=== EXERCISE AIM ===
Give the listing again word for word. Skip the pictures.

○ ○ ○ ○ ○

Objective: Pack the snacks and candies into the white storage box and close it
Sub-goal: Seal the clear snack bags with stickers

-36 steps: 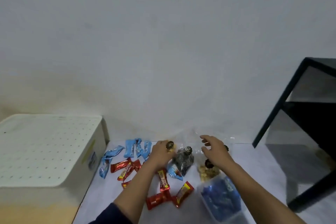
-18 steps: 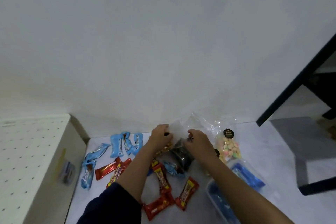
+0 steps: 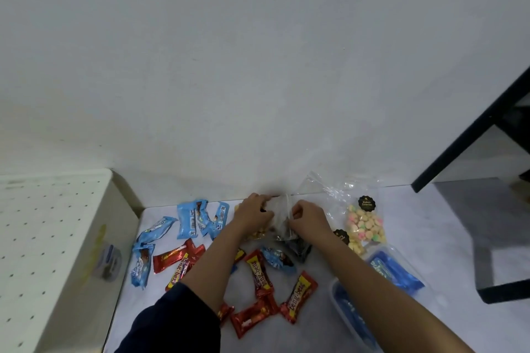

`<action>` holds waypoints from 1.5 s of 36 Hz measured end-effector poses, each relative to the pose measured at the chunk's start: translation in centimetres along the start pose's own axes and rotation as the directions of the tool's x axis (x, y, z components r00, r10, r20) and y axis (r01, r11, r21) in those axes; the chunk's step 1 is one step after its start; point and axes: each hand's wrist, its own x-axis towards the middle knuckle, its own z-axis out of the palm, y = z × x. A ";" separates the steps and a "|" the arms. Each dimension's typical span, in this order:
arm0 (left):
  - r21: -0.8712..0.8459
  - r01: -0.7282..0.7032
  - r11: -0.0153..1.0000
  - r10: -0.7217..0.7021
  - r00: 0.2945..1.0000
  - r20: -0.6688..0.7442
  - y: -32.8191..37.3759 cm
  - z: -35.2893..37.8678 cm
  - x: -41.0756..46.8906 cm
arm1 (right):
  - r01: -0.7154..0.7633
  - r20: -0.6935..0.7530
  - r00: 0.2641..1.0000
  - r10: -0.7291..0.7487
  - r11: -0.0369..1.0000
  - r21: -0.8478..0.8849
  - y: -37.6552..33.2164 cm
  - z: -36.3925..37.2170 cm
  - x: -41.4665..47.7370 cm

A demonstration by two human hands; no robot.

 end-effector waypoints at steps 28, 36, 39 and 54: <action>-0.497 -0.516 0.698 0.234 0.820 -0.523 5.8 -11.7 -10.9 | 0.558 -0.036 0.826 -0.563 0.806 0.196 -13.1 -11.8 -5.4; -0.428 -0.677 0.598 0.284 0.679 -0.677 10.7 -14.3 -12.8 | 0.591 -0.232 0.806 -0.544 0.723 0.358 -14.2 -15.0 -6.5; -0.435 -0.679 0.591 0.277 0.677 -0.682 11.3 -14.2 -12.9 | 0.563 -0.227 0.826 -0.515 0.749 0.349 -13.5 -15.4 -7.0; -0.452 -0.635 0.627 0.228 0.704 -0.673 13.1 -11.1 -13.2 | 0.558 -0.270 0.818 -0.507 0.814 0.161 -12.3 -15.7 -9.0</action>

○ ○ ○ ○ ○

=== OUTPUT FOR THIS TASK ===
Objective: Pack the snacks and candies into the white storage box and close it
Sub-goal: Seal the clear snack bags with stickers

-36 steps: 
-18 steps: 
+0 steps: 

`<action>` holds waypoints from 1.5 s of 36 Hz measured end-effector poses, each relative to the pose measured at the chunk's start: translation in centimetres along the start pose's own axes and rotation as the directions of the tool's x axis (x, y, z components r00, r10, r20) and y axis (r01, r11, r21) in those axes; the chunk's step 1 is one step after its start; point and axes: each hand's wrist, its own x-axis towards the middle knuckle, its own z-axis out of the palm, y = z × x. A ";" separates the steps and a "|" the arms. Each dimension's typical span, in this order:
arm0 (left):
  - r21: -0.8712..0.8459
  - r01: -0.7282..0.7032
  - r11: -0.0153..1.0000
  - r10: -0.7217..0.7021
  - r00: 0.2945..1.0000
  - r20: -0.6688..0.7442
  - y: -32.8191..37.3759 cm
  - z: -35.2893..37.8678 cm
  - x: -41.0756..46.8906 cm
arm1 (right):
  - r01: -0.7154..0.7633
  - r20: -0.6935..0.7530
  - r00: 0.2641..1.0000
  - r10: -0.7291..0.7487
  - r11: -0.0369..1.0000
  - r21: -0.8478..0.8849
  - y: -37.6552..33.2164 cm
  - z: -36.3925..37.2170 cm
  - x: -41.4665..47.7370 cm

A demonstration by two human hands; no robot.

 end-effector waypoints at steps 28, 36, 39 and 54: <action>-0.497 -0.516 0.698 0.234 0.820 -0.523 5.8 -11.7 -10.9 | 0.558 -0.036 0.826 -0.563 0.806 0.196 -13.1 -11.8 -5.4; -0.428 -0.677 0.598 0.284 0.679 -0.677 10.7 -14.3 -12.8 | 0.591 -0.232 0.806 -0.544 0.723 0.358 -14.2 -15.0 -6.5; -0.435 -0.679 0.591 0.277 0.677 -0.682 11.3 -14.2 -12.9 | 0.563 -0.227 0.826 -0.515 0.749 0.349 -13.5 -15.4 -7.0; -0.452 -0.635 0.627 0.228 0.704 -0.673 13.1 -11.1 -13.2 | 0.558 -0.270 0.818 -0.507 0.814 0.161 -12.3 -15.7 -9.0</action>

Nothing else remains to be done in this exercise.